実験により,R-Adapterは,CLIPエンコーダのパラメータの13%をチューニングし,タスクのさまざまなセットで最先端のパフォーマンスを実現することを確認した。
論文 参考訳(メタデータ) (2024-08-11T11:37:43Z) - Refining Joint Text and Source Code Embeddings for Retrieval Task with Parameter-Efficient Fine-Tuning [0.0]
そこで本研究では,それを利用した微調整フレームワークを提案する。
PEFT(Efficient Fine-Tuning)技術。
提案する微調整フレームワークは,最大で0.4%のパラメータをチューニングすることで,コードテキスト検索性能を向上させる可能性を実証した。
論文 参考訳(メタデータ) (2024-05-07T08:50:25Z) - Learning Semantic Proxies from Visual Prompts for Parameter-Efficient Fine-Tuning in Deep Metric Learning [13.964106147449051]
既存のソリューションは、既存の画像データセット上でトレーニング済みのモデルを微調整することに集中している。
我々は、事前学習された視覚変換器(ViT)における視覚プロンプト(VPT)の学習に基づく、新しい効果的なフレームワークを提案する。
セマンティック情報を用いた新しい近似が代表的能力よりも優れていることを示す。
論文 参考訳(メタデータ) (2024-02-04T04:42:05Z) - When Parameter-efficient Tuning Meets General-purpose Vision-language
Models [65.19127815275307]
PETALは、一意のモード近似技術によって達成される全パラメータの0.5%しか必要とせず、トレーニングプロセスに革命をもたらす。
実験の結果,PETALは現状の手法をほとんどのシナリオで上回るだけでなく,完全な微調整モデルよりも優れていることがわかった。
論文 参考訳(メタデータ) (2023-12-16T17:13:08Z) - Parameter and Computation Efficient Transfer Learning for
Vision-Language Pre-trained Models [79.34513906324727]
本稿では,視覚言語事前学習モデルのためのパラメータと効率的な伝達学習(PCETL)を提案する。
そこで本研究では,新しい動的アーキテクチャスキップ(DAS)アプローチを効果的PCETLに適用する。
論文 参考訳(メタデータ) (2023-09-04T09:34:33Z) - Towards Efficient Visual Adaption via Structural Re-parameterization [76.57083043547296]
本稿では,RepAdapterと呼ばれる巨大ビジョンモデルに対して,パラメータ効率と計算親和性を考慮したアダプタを提案する。
RepAdapterは、VTAB-1k上で25%のトレーニング時間、20%のGPUメモリ、94.6%のストレージコストを節約できる。
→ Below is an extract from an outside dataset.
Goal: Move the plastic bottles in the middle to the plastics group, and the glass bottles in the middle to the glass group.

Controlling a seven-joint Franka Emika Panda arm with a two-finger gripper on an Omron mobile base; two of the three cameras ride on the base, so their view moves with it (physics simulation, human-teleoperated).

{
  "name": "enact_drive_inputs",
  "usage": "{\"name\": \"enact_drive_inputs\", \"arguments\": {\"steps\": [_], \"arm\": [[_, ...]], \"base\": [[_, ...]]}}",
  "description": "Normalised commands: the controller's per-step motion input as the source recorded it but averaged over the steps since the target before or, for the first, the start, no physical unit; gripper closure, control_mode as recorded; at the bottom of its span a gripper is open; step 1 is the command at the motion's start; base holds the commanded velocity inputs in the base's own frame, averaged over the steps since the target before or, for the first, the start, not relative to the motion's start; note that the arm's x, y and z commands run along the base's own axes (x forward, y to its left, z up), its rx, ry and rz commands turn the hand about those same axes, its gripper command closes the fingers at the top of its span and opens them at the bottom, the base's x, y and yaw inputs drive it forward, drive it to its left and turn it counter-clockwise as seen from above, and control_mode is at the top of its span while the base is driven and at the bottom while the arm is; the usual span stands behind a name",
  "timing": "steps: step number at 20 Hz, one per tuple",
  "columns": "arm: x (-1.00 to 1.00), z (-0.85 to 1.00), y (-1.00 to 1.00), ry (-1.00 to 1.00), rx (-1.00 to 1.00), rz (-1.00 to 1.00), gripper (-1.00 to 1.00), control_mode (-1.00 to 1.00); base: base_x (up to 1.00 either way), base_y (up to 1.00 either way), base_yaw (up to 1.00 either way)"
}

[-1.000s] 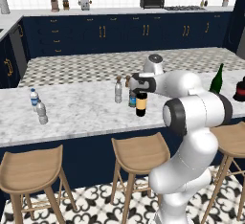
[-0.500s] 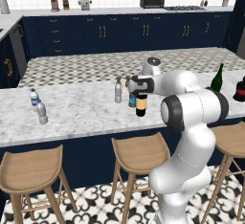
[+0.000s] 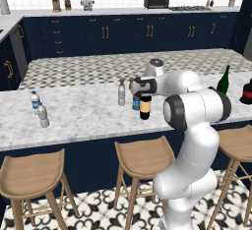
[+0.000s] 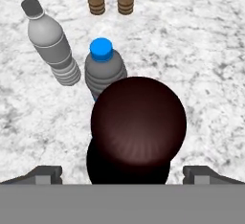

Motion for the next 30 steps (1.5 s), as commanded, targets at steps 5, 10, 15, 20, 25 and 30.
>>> {"name": "enact_drive_inputs", "arguments": {"steps": [5, 10, 15, 20, 25, 30], "arm": [[0.00, -0.16, 0.00, 0.01, 0.00, 0.00, -1.00, -1.00], [0.01, -0.31, 0.00, 0.00, 0.00, 0.00, -1.00, -1.00], [0.00, -0.06, 0.00, 0.00, 0.00, 0.00, -1.00, -1.00], [0.00, 0.00, 0.00, 0.00, 0.00, 0.00, 1.00, -1.00], [-0.02, 0.00, -0.02, 0.00, 0.00, 0.00, 1.00, -1.00], [-0.19, 0.22, -0.27, 0.00, 0.00, -0.04, 1.00, -1.00]], "base": [[0.00, 0.00, 0.00], [0.00, 0.00, 0.00], [0.00, 0.00, 0.00], [0.00, 0.00, 0.00], [0.00, 0.00, 0.00], [0.00, 0.00, 0.00]]}}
論文 参考訳(メタデータ) (2023-02-16T06:14:15Z) - Few-Shot Parameter-Efficient Fine-Tuning is Better and Cheaper than
In-Context Learning [81.3514358542452]
ICL (Few-shot in-context Learning) は、予測を行うたびにトレーニング例を全て処理するので、かなりの計算、メモリ、ストレージコストを発生させる。
パラメータ効率の良い微調整は、モデルの新たなタスクの実行を可能にするために、小さなパラメータセットをトレーニングする、代替パラダイムを提供する。
本稿では,少数ショットICLとパラメータ効率の微調整を厳密に比較し,後者が計算コストを劇的に削減できることを示す。
論文 参考訳(メタデータ) (2022-05-11T17:10:41Z) - A Practical Contrastive Learning Framework for Single-Image
Super-Resolution [51.422185656787285]
コントラスト学習に基づく単一画像の超解像を2つの視点から検討する。
SISR のための実践的コントラスト学習フレームワーク PCL-SR を提案する。
既存のベンチマーク手法と比較して,提案手法をPCL-SRフレームワークで再学習し,優れた性能を実現する。
論文 参考訳(メタデータ) (2021-11-27T15:42:12Z)
関連論文リストは本サイト内にある論文のタイトル・アブストラクトから自動的に作成しています。
指定された論文の情報です。
本サイトの運営者は本サイト(すべての情報・翻訳含む)の品質を保証せず、本サイト(すべての情報・翻訳含む)を使用して発生したあらゆる結果について一切の責任を負いません。